_Exercise aim_
Set down each line of the material that follows, exactly, with no pictures.

_Recorded data_
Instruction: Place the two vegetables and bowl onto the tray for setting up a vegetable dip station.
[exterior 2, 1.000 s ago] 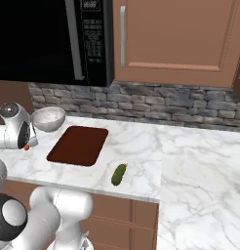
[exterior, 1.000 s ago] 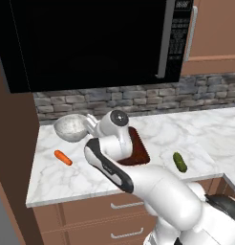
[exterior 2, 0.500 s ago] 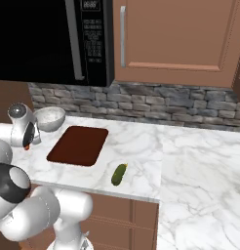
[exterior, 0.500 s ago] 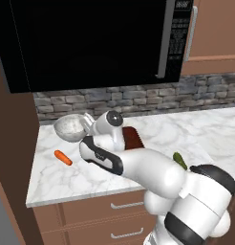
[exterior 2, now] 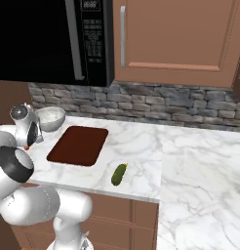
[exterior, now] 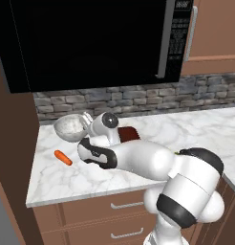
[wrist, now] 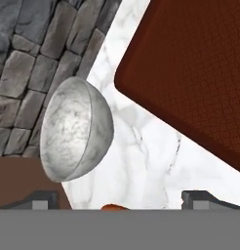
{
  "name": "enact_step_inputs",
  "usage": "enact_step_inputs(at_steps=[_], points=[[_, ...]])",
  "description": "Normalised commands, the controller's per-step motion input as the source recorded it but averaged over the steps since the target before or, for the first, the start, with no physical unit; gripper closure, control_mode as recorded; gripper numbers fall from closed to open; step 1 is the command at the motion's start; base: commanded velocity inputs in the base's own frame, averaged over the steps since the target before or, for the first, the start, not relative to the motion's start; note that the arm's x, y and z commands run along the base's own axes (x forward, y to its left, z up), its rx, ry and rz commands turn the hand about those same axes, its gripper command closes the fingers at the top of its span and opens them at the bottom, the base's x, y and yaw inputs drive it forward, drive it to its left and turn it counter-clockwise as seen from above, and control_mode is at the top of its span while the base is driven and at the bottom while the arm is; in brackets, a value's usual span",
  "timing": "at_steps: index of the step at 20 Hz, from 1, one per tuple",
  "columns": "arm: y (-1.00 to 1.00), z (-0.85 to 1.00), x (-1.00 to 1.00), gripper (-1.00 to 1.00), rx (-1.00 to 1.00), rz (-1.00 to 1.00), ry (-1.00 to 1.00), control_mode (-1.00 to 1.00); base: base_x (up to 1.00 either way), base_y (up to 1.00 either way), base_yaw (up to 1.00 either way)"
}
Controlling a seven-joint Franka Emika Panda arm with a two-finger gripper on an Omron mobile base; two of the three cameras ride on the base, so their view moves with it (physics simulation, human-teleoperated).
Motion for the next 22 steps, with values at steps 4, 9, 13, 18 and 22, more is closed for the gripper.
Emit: enact_step_inputs(at_steps=[4,9,13,18,22], points=[[0.13,-0.02,0.22,-1.00,0.00,-0.02,-0.02,-1.00,0.00,0.00,0.00],[0.04,-0.01,0.24,-1.00,0.03,0.00,0.00,-1.00,0.00,0.00,0.00],[0.00,0.00,0.22,-1.00,0.06,0.00,0.00,-1.00,0.00,0.00,0.00],[0.00,-0.01,0.20,-1.00,0.09,0.00,0.00,-1.00,0.00,0.00,0.00],[0.00,-0.06,0.20,-1.00,0.05,0.00,0.00,-1.00,0.00,0.00,0.00]])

_Response to this exercise_
Instruction: Place the two vegetables and bowl onto the tray for setting up a vegetable dip station.
[exterior 2, 1.000 s ago] 
[exterior, 1.000 s ago] 
[exterior 2, 0.500 s ago] 
[exterior, 0.500 s ago] 
[exterior 2, now] 
[exterior, now] 
[wrist, now] 
{
  "name": "enact_step_inputs",
  "usage": "enact_step_inputs(at_steps=[_], points=[[_, ...]])",
  "description": "Normalised commands, the controller's per-step motion input as the source recorded it but averaged over the steps since the target before or, for the first, the start, with no physical unit; gripper closure, control_mode as recorded; gripper numbers fall from closed to open; step 1 is the command at the motion's start; base: commanded velocity inputs in the base's own frame, averaged over the steps since the target before or, for the first, the start, not relative to the motion's start; note that the arm's x, y and z commands run along the base's own axes (x forward, y to its left, z up), its rx, ry and rz commands turn the hand about those same axes, its gripper command closes the fingers at the top of its span and opens them at the bottom, the base's x, y and yaw inputs drive it forward, drive it to its left and turn it counter-clockwise as seen from above, and control_mode is at the top of its span while the base is driven and at the bottom while the arm is; in brackets, a value's usual span",
  "timing": "at_steps: index of the step at 20 Hz, from 1, one per tuple",
  "columns": "arm: y (-1.00 to 1.00), z (-0.85 to 1.00), x (-1.00 to 1.00), gripper (-1.00 to 1.00), rx (-1.00 to 1.00), rz (-1.00 to 1.00), ry (-1.00 to 1.00), control_mode (-1.00 to 1.00); base: base_x (up to 1.00 either way), base_y (up to 1.00 either way), base_yaw (up to 1.00 either way)"
}
Controlling a seven-joint Franka Emika Panda arm with a two-finger gripper on an Omron mobile base; two of the three cameras ride on the base, so their view moves with it (physics simulation, human-teleoperated).
Motion for the next 22 steps, with values at steps 4, 9, 13, 18 and 22, more is closed for the gripper.
Emit: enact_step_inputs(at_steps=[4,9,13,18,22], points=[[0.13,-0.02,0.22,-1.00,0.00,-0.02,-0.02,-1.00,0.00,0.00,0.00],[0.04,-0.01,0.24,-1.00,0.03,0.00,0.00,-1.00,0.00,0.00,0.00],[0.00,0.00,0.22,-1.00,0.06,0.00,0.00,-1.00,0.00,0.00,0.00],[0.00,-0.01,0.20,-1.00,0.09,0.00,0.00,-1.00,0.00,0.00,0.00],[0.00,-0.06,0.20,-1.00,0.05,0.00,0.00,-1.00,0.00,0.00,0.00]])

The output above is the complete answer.